Il s’agit ici d’une thèse dirigée par le prof. Theo Verbeek et soutenue en 2002 à Utrecht, rédigée en anglais. Après une copieuse introduction, on trouve le texte annoté de la correspondance échangée entre Descartes et Regius de 1638 à 1645.
Malgré de récents progrès, le personnage de Regius reste mal connu, souvent injustement traité. Cela tient en grande partie à l’état défectueux des éditions de sa correspondance avec Descartes ; elle ne nous est parvenue que par des minutes de lettres de Descartes, publiées par Clerselier en 1657 et, pour les lettres de Regius, par les extraits reproduits dans la Vie de Baillet. Or, l’événement majeur fut la découverte faite récemment, vers 1968, par K. E. Rothschuh et par G. Micheli de deux exemplaires des disputationes réunies par Regius sous le titre de Physiologia. R. Bordoli (voir BC XXVIII, 1.1.3) montra toute l’importance de cette découverte pour proposer de nouvelles datations. Erik-Jan Bos reprend le travail à la racine, et de façon exhaustive.
Dans ses précieuses notes introductives, il rappelle qu’au XVIIe siècle, les provinces de Hollande, de Zélande et de Brabant avaient adopté la réforme grégorienne du calendrier, ayant dix jours de décalage (en avance) par rapport aux autres provinces : Descartes, qui vit en Hollande, pendant sa correspondance avec Regius, date probablement ses lettres en nouveau style (grégorien), tandis que son correspondant, qui vit à Utrecht, a conservé le calendrier julien. D’autres notes portent sur la vie universitaire (en particulier les dates des vacances) et sur les lieux de résidence de Descartes.

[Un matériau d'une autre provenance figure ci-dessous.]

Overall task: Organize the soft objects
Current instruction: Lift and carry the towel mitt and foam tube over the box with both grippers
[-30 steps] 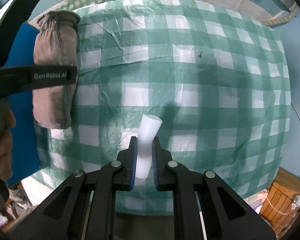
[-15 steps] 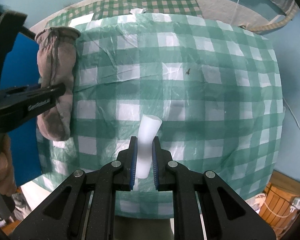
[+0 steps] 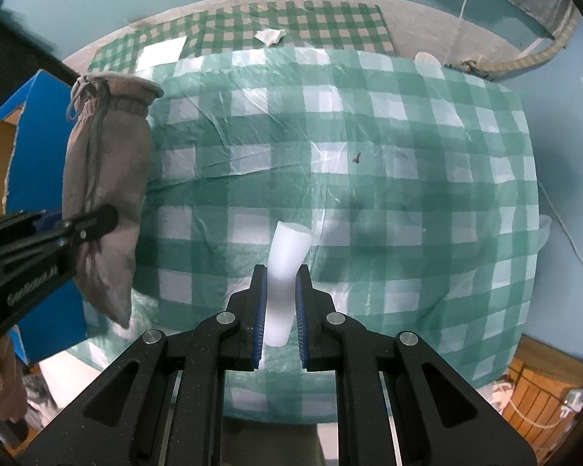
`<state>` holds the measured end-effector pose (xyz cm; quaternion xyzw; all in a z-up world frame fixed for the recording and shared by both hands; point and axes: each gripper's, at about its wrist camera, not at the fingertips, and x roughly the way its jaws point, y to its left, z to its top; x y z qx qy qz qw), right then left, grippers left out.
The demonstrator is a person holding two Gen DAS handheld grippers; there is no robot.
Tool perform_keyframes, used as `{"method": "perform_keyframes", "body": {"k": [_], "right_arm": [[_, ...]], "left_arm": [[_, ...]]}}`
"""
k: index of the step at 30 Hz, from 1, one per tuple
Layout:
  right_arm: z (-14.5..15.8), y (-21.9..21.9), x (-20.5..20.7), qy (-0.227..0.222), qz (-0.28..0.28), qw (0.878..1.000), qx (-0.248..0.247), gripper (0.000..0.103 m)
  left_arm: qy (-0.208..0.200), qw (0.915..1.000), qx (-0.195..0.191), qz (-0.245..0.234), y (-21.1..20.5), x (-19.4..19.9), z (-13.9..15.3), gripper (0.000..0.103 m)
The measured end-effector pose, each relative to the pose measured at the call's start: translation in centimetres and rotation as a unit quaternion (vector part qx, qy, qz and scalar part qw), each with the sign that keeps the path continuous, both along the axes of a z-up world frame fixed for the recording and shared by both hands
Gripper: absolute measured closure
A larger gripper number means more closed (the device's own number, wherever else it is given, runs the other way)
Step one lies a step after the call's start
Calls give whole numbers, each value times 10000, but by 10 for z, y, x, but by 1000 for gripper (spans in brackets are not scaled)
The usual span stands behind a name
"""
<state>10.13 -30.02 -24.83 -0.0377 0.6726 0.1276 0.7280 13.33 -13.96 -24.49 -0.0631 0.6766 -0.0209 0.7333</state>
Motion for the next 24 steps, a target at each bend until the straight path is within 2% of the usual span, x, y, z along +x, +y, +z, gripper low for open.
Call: {"method": "perform_keyframes", "body": {"k": [15,24], "right_arm": [[46,22,0,-423,459,9981,-7,92],[75,50,0,-606,786,9950,82,92]], "left_arm": [[-371,9991,-191,-63,26,-26,61,84],[-599,9978,-285,4,41,-43,91,83]]}}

La partie la plus considérable du travail est la nouvelle chronologie proposée par l’A., à partir de Clerselier et de Baillet, et qui s’applique presque à chaque document. Ainsi pour la première lettre connue, rapportée en style indirect (et en deux fragments) par Baillet (II, 2-3 et 7-8) : Regius venait d’être nommé (le 11/21 juillet 1638) professeur extra ordinem de médecine théorique à Utrecht. L’A. tire parti de l’autographe (publié par Roth en 1926, AT II, 670-673) d’une lettre de Descartes à Huygens pour rétablir la chronologie. Elle est fermement datée en effet du 19 août, et Descartes y mentionne la visite de Reneri. C’est Reneri qui porta la lettre de son nouveau collègue (qui doit être datée du [8/]18 août et non pas du 18 [/28]). Dans le document 3 (lettre n° 158 d’AT, datée selon Baillet du 9 mars 1639), Regius parle de « cette semaine qui finira nos vacances ». Bos n’a pas trouvé de vacances en mars (elles auraient été imputables, selon Baillet, à une foire qui paraît imaginaire à Bos). En revanche, comme en témoignent les résolutions du Vroedschap en 1634 et 1635, il y avait une longue vacance d’hiver, entre le 24 décembre/3 janvier et le 1/11 février. Il semble donc bien que la lettre doive être datée autour du 24 janvier/3 février.
Nous ne pouvons pas donner ici toute la chronologie révisée, fortement argumentée par l’A. dans de longues notes. Son argumentation est souvent confirmée par l’exemplaire de l’Institut de France (ExI), dont il explique aussi quelques contradictions (ainsi en marge de Clerselier I, 384, lettre n° 190 d’AT, deux notes apparemment contradictoires datant une lettre de Regius, mais exactes en fonction des deux calendriers utilisés, p. 39).
La lettre n° 190 (imprudemment datée du 24 mai 1640 par AT) est composée, comme le montre l’A., de fragments de dates différentes : les § 1 à 4 sont du mois de juin 1640, les § 5 à 8 proviennent de lettres de 1641, seuls les § 9 à 20 peuvent être datés du 24 mai.
Bos a l’excellente idée de publier en annexe les trois disputationes (comprenant chacune deux parties, prior et posterior) réunies par Regius en 1641 sous le titre de Physiologia sive Cognitio sanitatis ainsi que les trois suivantes, parues de septembre à décembre. Des caractères gras soulignent les passages repris dans la correspondance. L’A. aurait pu, par curiosité, donner aussi les trois dernières, de 1643, qui ne sont connues que par un exemplaire imprimé (à la bibliothèque académique de Herborn, retrouvé par Paul Dibon) et un autre exemplaire (British Library) comprenant I-VI en imprimé et VII-VIII en copie manuscrite. Un précieux « lexique biographique » (avec les sources), une chronologie de la vie de Regius et une biblio-graphie abondante concluent cet ouvrage, qui fait honneur à son auteur et à « l’École d’Utrecht ».